- Task description
Looking at the data below, count the lines that contain the string "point". Write only the total.

::: Data extracts :::

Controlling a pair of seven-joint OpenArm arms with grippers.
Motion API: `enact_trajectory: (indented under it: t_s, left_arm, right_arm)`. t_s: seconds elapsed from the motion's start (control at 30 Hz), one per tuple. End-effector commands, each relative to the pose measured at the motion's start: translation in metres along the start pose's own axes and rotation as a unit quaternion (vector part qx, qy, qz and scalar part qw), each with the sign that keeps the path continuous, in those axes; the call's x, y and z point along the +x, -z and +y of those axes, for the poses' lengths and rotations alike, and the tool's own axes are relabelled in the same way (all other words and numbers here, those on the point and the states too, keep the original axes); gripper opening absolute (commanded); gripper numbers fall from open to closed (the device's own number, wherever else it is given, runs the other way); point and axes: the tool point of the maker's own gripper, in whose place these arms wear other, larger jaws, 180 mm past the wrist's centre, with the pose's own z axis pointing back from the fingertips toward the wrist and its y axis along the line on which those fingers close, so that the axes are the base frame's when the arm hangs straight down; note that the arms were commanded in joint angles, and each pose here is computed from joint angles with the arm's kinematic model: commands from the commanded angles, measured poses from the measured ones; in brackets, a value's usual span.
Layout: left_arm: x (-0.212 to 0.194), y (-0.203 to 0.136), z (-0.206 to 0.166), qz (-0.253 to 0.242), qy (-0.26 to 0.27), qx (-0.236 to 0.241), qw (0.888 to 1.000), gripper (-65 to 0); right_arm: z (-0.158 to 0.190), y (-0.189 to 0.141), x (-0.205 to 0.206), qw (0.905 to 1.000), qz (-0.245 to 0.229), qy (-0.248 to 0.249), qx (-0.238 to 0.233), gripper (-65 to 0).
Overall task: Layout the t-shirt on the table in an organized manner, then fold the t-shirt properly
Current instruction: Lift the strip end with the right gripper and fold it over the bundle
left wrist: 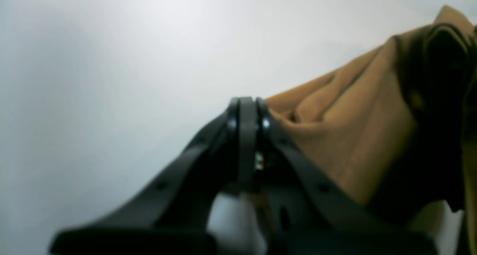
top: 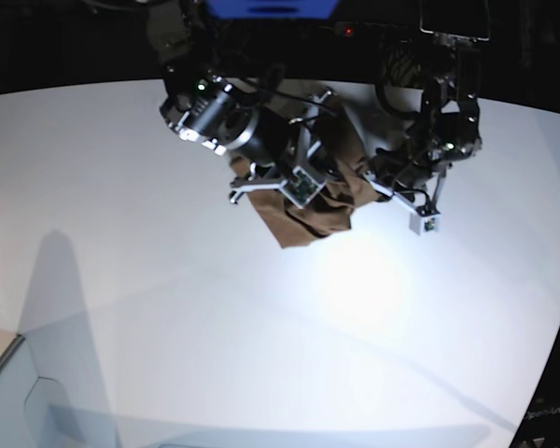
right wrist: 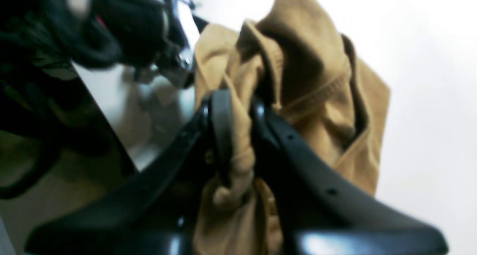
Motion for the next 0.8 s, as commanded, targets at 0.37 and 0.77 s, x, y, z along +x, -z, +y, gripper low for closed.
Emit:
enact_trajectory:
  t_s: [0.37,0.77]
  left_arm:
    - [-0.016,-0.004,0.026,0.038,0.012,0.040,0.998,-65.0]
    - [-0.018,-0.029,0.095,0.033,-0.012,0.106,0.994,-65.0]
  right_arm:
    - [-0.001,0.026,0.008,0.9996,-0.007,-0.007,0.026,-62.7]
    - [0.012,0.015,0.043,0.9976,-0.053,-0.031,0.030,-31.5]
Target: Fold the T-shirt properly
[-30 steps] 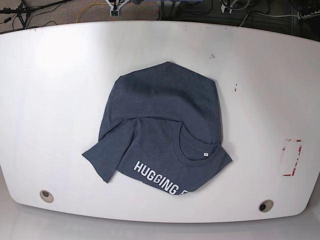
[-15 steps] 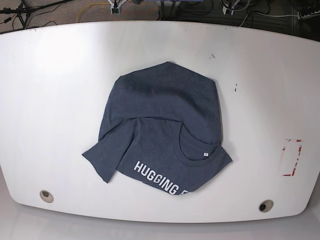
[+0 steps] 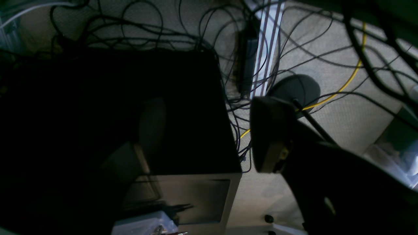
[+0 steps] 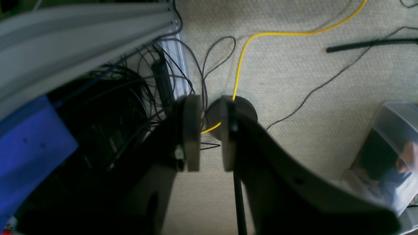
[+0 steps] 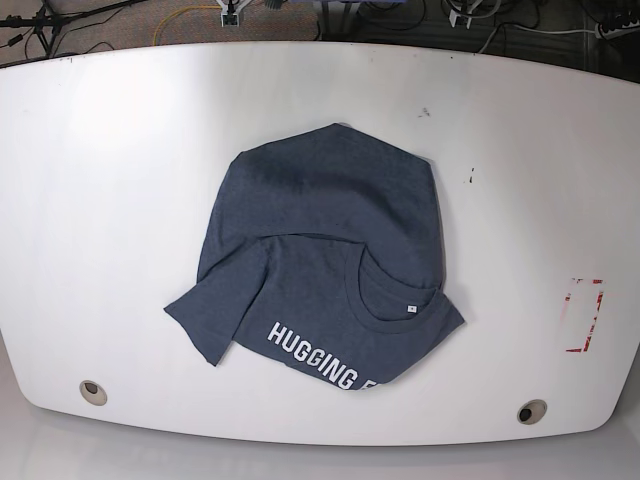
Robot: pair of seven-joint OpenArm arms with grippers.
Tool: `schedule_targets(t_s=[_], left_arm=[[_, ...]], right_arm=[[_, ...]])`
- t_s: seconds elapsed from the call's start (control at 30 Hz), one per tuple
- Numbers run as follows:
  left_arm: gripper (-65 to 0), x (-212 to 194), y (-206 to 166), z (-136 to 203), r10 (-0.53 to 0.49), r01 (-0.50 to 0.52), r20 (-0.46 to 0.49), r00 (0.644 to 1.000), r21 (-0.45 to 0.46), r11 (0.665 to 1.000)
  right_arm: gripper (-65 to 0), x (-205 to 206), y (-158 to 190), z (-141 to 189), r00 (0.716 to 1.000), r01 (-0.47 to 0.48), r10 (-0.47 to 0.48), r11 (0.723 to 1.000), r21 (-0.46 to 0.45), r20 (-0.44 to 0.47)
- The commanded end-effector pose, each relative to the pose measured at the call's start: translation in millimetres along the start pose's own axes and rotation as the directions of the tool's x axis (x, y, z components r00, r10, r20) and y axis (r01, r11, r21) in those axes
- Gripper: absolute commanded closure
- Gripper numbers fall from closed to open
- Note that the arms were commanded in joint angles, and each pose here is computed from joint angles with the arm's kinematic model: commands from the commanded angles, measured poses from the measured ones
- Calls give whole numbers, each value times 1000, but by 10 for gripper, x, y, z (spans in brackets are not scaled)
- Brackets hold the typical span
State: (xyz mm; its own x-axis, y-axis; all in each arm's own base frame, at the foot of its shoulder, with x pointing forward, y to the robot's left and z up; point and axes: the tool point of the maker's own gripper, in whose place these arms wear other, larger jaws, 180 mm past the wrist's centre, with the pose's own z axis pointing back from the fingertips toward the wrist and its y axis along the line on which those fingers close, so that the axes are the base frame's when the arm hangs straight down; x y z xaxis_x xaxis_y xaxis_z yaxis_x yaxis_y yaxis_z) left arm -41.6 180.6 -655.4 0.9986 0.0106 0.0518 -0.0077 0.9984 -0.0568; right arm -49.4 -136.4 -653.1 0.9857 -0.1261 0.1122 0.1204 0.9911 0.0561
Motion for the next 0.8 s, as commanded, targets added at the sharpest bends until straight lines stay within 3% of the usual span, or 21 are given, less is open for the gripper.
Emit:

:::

- Response area
2